Start of Records for this exercise

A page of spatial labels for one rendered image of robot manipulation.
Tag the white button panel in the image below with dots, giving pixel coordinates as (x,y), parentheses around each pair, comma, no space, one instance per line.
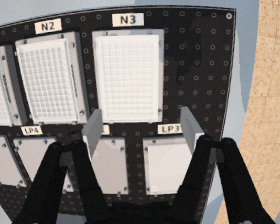
(70,219)

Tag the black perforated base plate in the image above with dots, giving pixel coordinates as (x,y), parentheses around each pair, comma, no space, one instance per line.
(198,59)

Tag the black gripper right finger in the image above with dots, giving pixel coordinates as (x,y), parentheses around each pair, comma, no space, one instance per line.
(242,202)

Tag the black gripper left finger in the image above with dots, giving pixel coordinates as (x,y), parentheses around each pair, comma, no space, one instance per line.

End of Records for this exercise

What is needed: Find the line that contains "Tag the black gripper right" in the data above. Reproduce it and every later line exactly, through the last one.

Answer section:
Tag the black gripper right finger in the image above with dots, giving pixel coordinates as (x,y), parentheses around each pair, comma, no space, one instance per line.
(242,202)

Tag the black gripper left finger in the image above with dots, giving pixel coordinates as (x,y), parentheses around each pair, comma, no space, one instance per line.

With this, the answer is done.